*Problem requirements:*
What is the number of lines in the data below that hold the word "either"? Give nothing beyond that number.

Stored items from a collection
++++++++
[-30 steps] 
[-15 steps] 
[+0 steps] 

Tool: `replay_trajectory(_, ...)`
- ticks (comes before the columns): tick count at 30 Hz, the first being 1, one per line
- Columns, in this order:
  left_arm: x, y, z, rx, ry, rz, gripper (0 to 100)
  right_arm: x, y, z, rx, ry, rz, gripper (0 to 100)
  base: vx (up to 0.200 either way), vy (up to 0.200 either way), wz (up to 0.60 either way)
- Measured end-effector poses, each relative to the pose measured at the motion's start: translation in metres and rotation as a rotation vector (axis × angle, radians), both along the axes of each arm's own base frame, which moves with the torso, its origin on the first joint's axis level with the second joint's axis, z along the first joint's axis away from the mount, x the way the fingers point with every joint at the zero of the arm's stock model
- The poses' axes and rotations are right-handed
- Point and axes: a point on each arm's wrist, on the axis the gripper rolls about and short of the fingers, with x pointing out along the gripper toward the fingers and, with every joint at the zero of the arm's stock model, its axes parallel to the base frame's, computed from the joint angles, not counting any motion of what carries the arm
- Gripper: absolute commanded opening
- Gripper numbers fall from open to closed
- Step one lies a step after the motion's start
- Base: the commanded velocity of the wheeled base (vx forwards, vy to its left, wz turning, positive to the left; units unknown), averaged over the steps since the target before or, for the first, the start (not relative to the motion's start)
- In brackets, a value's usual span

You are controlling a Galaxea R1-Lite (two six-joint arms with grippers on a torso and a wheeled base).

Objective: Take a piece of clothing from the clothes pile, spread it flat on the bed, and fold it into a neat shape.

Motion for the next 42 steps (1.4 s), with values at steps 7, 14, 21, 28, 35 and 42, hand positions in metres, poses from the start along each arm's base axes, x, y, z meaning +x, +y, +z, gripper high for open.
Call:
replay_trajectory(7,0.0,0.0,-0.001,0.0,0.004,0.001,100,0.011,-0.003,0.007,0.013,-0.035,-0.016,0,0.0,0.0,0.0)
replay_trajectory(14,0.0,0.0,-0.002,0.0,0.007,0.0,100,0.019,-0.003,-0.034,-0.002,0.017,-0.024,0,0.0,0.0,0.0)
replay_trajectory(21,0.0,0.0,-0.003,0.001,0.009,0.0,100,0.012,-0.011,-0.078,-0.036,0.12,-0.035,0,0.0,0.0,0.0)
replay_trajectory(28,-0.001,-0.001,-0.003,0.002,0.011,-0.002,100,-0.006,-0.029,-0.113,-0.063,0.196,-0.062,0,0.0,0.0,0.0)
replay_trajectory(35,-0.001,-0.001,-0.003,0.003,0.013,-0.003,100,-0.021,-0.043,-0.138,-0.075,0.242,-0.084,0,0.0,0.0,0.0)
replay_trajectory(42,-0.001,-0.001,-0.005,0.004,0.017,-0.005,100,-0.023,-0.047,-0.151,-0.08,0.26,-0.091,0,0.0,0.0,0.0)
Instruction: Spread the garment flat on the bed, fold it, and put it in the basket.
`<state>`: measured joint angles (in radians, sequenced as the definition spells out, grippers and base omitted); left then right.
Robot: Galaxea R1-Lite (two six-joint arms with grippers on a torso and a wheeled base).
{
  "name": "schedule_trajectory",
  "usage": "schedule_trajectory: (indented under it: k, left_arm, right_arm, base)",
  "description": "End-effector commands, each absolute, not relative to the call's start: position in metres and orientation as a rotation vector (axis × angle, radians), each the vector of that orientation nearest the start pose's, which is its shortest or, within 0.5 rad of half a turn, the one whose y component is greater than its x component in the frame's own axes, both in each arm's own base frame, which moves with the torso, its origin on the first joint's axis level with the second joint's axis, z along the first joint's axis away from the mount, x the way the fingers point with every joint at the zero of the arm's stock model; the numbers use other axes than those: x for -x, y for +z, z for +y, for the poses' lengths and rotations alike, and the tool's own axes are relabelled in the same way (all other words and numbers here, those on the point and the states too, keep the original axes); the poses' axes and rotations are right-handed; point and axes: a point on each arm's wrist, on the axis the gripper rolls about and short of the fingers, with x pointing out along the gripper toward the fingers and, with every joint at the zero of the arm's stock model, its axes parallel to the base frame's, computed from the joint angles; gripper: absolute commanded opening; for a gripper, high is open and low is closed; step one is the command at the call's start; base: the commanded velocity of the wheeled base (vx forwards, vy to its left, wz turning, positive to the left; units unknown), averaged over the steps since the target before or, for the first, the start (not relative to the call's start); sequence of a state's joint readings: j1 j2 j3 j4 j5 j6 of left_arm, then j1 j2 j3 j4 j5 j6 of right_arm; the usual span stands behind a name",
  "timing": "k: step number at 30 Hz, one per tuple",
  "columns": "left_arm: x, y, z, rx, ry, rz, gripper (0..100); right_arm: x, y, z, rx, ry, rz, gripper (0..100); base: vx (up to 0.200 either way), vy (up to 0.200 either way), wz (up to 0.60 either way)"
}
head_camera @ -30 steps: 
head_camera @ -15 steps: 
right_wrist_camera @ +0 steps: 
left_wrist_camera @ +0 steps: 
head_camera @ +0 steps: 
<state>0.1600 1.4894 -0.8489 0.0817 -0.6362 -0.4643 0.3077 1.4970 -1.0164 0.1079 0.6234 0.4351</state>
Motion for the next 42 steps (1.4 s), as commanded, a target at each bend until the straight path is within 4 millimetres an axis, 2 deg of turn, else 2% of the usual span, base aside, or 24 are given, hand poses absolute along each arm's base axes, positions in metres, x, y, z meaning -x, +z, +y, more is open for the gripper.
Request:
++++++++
*Exercise result:*
2